- _Supplied data_
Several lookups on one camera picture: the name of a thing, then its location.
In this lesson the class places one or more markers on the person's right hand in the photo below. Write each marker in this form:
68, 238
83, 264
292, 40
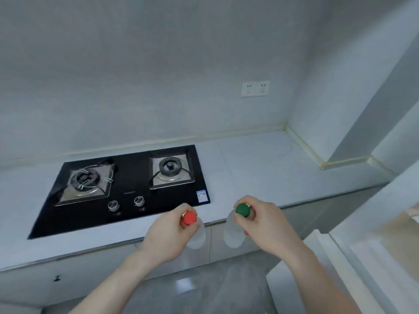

- _What to work on_
Every record above must be repeated exactly, with the pictures dropped.

- _Written answer_
Several lookups on one camera picture: the name of a thing, then its location.
In this lesson the class places one or more markers on the person's right hand in the photo below. Write each marker in this form:
68, 238
83, 264
292, 40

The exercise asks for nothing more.